I Am No Polly Anna

I have not been my normal jovial self for months.

How does a person maintain their inner joy when the circumstances of their life begin to really crowd in?

I’m not sure I am the person to answer that, because in spite of me diligently guarding my mind, pursuing  positive thinking and clinging onto my faith as best I know how, I have become a grumpy person to live with (and work for.)

Much  of what has been coming out of my mouth has sounded a lot like venting.

I was up at 2 AM this morning, fired off an e-mail to a co-worker, that either he agrees to helping me finish the current project we are on, 5 days a week or I tell the homeowner they need to find another crew to help them finish siding their project.

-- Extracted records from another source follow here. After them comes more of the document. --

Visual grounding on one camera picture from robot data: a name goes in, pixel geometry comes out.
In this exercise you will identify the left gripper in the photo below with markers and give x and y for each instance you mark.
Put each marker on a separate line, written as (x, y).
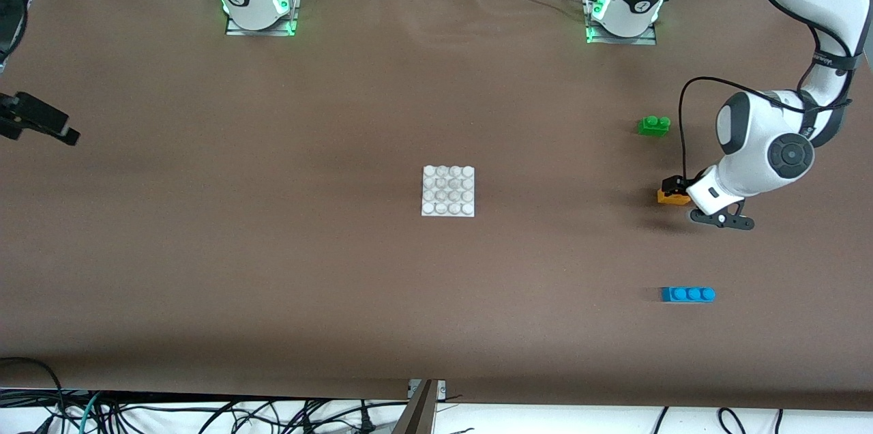
(674, 184)

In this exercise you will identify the yellow two-stud block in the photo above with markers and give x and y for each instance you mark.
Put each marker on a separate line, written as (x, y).
(672, 200)

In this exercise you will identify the white studded base plate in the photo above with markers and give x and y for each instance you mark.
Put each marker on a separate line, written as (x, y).
(448, 192)

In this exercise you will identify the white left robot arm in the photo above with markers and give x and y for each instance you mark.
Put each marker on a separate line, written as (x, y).
(764, 140)

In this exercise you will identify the green two-stud block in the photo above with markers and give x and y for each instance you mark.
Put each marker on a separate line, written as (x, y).
(653, 127)

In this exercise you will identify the blue three-stud block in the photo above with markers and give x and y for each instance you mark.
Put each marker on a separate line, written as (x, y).
(687, 295)

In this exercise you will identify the brown table cover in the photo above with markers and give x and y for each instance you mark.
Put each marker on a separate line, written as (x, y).
(436, 79)

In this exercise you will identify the aluminium profile beam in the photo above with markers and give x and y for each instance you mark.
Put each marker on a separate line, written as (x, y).
(415, 413)

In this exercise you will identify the small metal table bracket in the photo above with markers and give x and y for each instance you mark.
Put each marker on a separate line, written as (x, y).
(440, 389)

It felt good to finally get to that point.

Felt like I  lanced a boil or pulled a tooth that has been throbbing for weeks.

Yesterday,  I was again without any help, ended up stocking a roof by myself (that is when you put the shingles up on a roof and disperse them, getting them ready for the roofer.)  20 square of shingles, over 4800 pounds of shingles.

A woman I know, quite well , would spend hours, editing and tweaking any pictures or words she would post on-line,  the image she presented to the world was one of polish.  I happened to have a ringside seat behind the scenes and while I get why she did what she did, the simple truth was, the image she attempted to portray was not real.   The person I saw was full of irregularities (just like me)

When she was at some of her low points, there was a beauty and vulnerability that was endearing…but when she was on her game (as she defined it)  she tended to be arrogant, and  extremely self-centered.

Anyway,  I think I may have turned the corner in the middle of the night with the anger, angst and stress that have been slowly building…at least for now.

I have no interest in living a Polly Anna life.

Neither do I want to be a dark nay-sayer, always thinking and seeing the worst.

While I have been pretty successful at keeping the dark, negativity out of my life when it comes to current events, (I simply limit the amount of media exposure I take in)

I am still learning how to keep my inner bearings when work and life pressures choke out the joy.

Here’s a link to  an interesting read if you have the time on this topic. DM

The Box Of Slides

Got home this afternoon from a whirlwind trip to meet our new grand-daughter.  After getting a bite to eat, checking e-mails, the weather forecast, etc.  I was still too wound up from 5 hours in the car, so I went out into our overflow storage room to plan…

On the trip, I had some free time so I started making a list of things I want to do, once I get caught up on work.   One of the things on the list is get the storage room organized…but I’m going to need a plan because there is just so much random stuff out there..(which was why I headed out there this afternoon)

Anyway, my eyes spotted a box my aunt Rosie had sent home with me a year or three ago…35 mm slides from great-aunt Annie who had died several years ago.  She was from Germany and my Rosie said there were slides in the box dating back to World War One.

Rosie gave me the box because she knows I love history.

A part of me wanted to just pitch the whole box because I really don’t have the time to look through 500 teeny tiny 35 mm slides of people I don’t know,  not to mention the writing is in German. ….but what the heck, I dragged the box into the house, and pulled out an envelope with some loose slides.  (Most of them are in plastic trays but a handful had been stuffed into an envelope.

First slide I held to the light I hit pay dirt.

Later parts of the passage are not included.